Entries taken from a collection:
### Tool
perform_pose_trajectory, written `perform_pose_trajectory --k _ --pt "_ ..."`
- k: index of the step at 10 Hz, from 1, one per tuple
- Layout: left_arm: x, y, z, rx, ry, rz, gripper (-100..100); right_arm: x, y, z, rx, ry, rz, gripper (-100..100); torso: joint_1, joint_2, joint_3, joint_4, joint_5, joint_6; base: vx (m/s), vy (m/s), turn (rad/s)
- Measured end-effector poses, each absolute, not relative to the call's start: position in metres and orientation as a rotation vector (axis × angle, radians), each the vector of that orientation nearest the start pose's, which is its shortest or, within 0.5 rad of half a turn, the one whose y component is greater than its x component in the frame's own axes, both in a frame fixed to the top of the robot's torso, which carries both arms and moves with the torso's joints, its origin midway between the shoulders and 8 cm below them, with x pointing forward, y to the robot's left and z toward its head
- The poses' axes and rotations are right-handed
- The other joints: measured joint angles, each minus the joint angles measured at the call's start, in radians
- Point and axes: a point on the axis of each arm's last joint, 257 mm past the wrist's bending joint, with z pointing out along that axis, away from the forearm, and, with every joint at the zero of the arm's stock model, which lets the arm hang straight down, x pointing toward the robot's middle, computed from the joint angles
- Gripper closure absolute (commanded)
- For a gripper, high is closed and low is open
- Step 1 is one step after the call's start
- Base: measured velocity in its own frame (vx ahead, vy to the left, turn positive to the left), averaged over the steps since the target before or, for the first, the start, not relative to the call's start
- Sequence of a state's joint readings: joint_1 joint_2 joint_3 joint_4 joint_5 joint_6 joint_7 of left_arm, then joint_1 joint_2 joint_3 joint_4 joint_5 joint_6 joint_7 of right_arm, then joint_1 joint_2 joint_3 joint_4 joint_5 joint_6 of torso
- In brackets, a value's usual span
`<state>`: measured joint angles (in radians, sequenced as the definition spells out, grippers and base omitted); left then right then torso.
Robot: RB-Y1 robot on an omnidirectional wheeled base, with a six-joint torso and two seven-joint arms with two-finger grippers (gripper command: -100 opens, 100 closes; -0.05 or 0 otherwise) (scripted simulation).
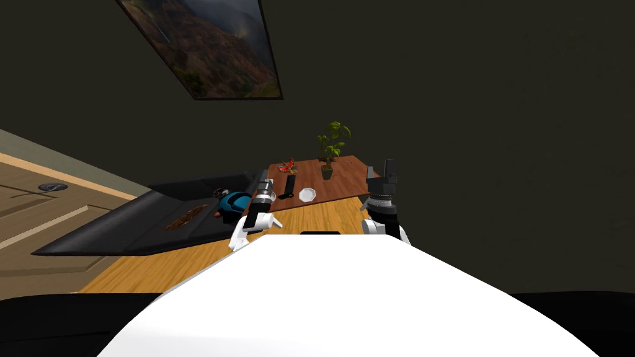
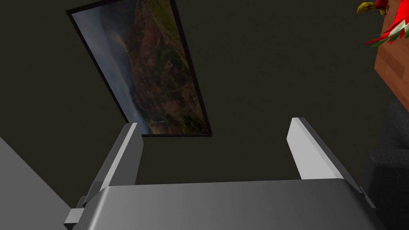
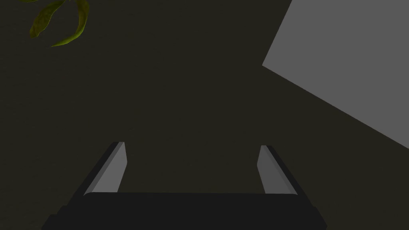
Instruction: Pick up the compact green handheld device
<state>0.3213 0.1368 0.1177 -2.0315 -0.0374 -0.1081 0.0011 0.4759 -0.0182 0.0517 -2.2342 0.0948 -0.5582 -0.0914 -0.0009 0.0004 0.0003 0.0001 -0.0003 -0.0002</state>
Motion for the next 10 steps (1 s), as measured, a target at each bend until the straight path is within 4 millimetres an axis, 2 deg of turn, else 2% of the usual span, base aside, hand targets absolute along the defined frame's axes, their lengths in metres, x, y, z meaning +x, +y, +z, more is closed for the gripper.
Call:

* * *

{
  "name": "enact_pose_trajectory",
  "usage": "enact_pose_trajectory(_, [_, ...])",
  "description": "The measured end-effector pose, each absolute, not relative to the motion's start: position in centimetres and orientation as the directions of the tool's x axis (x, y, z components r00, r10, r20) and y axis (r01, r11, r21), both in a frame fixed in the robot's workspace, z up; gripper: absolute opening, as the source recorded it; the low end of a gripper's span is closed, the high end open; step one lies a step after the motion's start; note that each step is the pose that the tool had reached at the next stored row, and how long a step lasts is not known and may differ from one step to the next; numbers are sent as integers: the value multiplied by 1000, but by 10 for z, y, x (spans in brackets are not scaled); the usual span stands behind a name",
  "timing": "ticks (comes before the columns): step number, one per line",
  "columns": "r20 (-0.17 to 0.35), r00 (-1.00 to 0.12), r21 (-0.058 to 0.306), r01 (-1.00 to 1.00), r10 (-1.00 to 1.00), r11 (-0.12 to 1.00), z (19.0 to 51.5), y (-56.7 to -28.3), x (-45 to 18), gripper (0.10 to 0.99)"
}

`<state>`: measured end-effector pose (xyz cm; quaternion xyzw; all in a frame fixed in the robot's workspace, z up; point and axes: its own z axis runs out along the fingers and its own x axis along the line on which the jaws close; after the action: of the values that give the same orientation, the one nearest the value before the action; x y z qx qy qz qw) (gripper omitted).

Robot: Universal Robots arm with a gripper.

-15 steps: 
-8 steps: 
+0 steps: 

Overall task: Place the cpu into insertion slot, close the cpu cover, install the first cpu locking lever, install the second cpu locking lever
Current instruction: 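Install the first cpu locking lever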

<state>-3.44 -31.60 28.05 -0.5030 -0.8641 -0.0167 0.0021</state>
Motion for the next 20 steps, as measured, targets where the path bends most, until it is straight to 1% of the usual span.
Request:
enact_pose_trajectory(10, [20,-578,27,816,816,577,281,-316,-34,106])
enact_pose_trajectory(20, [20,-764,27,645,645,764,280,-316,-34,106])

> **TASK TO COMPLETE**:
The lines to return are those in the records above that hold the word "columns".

> **RESULT OF THE TASK**:
  "timing": "ticks (comes before the columns): step number, one per line",
  "columns": "r20 (-0.17 to 0.35), r00 (-1.00 to 0.12), r21 (-0.058 to 0.306), r01 (-1.00 to 1.00), r10 (-1.00 to 1.00), r11 (-0.12 to 1.00), z (19.0 to 51.5), y (-56.7 to -28.3), x (-45 to 18), gripper (0.10 to 0.99)"

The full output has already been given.